Of the lines listed below, return exactly those that run from the line containing "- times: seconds" through the line containing "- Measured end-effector", both included.

※ ※ ※

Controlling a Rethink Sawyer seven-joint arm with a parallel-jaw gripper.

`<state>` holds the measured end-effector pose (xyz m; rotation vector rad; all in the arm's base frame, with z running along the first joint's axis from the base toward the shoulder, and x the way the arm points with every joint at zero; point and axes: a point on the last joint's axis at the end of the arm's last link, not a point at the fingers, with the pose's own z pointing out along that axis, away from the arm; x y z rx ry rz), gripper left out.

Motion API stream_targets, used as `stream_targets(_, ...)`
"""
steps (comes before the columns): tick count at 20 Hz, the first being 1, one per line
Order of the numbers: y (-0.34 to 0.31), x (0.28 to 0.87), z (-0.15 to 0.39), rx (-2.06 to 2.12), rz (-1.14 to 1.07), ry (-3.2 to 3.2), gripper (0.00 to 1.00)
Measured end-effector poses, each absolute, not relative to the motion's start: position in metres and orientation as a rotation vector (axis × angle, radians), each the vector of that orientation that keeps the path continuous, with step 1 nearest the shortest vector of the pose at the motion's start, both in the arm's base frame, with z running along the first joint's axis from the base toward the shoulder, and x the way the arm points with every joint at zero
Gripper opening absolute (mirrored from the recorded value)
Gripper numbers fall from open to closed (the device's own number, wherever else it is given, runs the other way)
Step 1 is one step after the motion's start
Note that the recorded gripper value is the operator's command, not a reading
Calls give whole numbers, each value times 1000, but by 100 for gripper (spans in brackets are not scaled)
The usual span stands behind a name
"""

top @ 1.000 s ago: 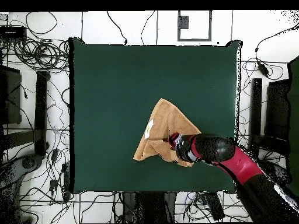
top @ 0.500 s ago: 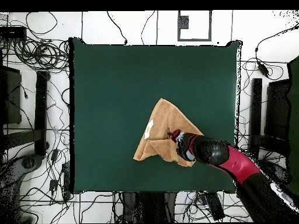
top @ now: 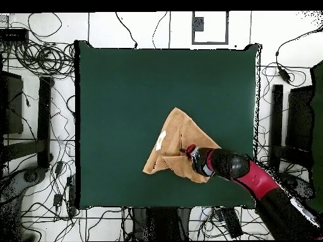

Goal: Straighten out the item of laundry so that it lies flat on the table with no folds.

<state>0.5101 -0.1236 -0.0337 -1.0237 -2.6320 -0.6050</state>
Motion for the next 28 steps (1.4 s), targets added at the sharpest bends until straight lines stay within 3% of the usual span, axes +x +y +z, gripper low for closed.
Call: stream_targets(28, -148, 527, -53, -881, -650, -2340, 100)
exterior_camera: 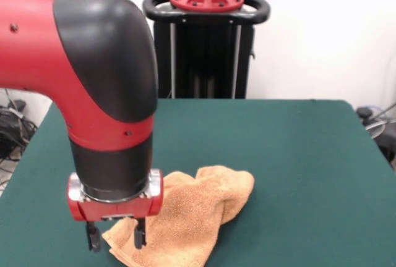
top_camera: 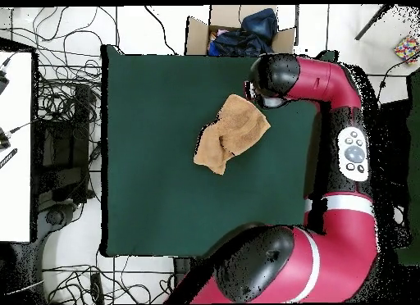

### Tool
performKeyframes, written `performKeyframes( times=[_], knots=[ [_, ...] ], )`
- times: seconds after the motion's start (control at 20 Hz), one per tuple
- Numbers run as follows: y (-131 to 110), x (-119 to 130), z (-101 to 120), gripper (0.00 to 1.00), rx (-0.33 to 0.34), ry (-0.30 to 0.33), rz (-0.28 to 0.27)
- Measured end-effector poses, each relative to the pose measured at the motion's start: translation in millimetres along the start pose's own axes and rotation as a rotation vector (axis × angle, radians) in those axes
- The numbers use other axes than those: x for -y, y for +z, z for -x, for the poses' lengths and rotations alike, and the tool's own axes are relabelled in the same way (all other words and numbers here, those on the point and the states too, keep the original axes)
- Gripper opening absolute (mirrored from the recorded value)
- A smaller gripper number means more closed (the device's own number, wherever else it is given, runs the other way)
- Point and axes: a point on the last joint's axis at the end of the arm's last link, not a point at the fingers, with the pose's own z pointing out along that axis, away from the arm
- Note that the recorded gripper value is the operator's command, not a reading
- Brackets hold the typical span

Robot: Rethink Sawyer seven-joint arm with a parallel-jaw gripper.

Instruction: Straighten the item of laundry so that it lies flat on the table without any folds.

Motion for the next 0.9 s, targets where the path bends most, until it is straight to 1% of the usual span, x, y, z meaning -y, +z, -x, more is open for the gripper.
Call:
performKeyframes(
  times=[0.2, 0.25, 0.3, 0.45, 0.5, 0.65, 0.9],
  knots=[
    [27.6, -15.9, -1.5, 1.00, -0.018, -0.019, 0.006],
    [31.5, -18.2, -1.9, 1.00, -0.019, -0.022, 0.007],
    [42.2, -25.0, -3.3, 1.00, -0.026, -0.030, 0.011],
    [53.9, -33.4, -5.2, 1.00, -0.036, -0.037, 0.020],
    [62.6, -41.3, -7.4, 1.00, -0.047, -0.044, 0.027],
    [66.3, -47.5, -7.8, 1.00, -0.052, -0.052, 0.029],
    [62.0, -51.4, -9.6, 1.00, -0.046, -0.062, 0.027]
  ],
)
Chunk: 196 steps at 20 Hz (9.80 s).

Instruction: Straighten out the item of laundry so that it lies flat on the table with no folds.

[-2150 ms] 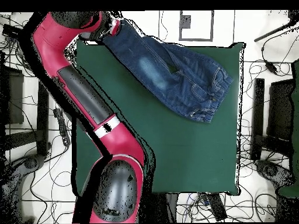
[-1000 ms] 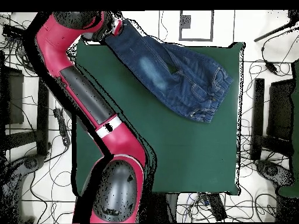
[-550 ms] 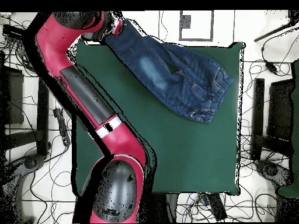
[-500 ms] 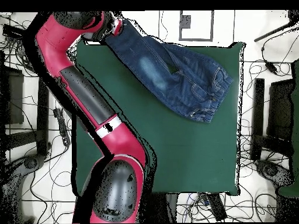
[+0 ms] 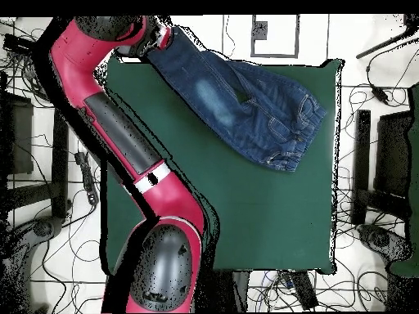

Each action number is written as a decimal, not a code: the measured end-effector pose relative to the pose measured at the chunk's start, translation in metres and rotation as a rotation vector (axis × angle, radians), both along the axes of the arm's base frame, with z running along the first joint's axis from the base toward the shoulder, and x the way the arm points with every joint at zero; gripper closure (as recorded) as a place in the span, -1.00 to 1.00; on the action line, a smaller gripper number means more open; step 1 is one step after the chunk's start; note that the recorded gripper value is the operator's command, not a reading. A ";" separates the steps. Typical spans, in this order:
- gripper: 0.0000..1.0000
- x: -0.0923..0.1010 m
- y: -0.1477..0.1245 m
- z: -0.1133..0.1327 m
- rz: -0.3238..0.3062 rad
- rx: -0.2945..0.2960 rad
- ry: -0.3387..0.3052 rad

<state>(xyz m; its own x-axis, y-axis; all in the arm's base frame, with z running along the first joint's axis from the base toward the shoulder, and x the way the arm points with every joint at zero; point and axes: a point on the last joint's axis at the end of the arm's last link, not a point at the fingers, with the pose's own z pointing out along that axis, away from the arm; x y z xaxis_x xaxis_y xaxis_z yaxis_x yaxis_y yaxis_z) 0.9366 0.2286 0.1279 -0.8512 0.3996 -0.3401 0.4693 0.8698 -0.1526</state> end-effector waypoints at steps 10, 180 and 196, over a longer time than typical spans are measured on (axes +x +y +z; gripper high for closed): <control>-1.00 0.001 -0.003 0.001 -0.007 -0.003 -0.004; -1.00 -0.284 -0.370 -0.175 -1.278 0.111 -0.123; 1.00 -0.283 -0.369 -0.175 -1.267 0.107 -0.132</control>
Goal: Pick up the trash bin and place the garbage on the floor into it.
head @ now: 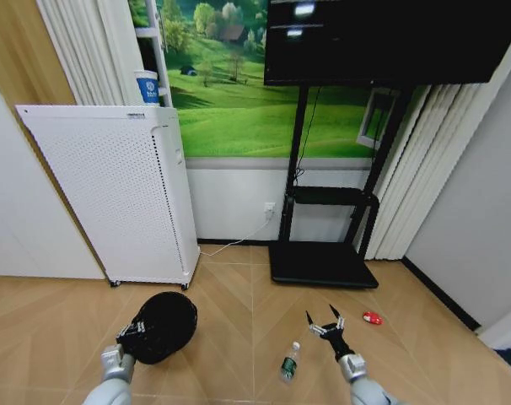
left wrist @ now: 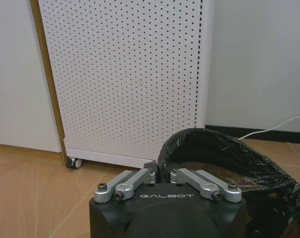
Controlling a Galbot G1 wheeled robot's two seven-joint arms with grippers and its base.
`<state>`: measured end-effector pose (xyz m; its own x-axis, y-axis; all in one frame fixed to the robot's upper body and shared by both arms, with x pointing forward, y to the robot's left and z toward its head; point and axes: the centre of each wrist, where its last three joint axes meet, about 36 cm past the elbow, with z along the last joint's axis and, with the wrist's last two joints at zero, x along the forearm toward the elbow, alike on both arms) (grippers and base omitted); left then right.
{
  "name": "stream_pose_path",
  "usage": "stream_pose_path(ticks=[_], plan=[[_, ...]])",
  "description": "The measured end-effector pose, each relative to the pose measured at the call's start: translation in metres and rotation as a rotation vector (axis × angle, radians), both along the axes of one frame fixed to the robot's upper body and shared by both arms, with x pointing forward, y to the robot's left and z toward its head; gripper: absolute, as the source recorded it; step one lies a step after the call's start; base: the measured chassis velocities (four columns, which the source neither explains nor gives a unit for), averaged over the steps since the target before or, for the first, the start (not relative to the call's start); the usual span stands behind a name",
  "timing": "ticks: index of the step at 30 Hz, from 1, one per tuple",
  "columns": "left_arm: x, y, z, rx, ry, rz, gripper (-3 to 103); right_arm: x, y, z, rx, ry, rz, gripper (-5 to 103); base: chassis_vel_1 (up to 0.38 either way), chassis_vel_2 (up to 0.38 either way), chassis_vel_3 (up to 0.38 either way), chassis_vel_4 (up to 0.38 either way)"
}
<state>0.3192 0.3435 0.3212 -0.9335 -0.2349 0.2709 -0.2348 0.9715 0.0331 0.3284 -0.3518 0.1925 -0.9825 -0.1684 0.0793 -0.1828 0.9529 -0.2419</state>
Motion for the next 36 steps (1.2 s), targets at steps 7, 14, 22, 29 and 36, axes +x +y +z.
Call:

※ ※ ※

§ **Problem solution**
- times: seconds after the motion's start (control at 20 Hz), one per tuple
- Numbers run as follows: y (-131 to 110), x (-119 to 130), z (-101 to 120), gripper (0.00 to 1.00), rx (-0.33 to 0.34), ry (-0.30 to 0.33), rz (-0.28 to 0.27)
- Measured end-effector poses, each relative to the pose measured at the motion's start: translation in millimetres along the start pose's own axes and rotation as a rotation vector (axis × angle, radians) in those axes

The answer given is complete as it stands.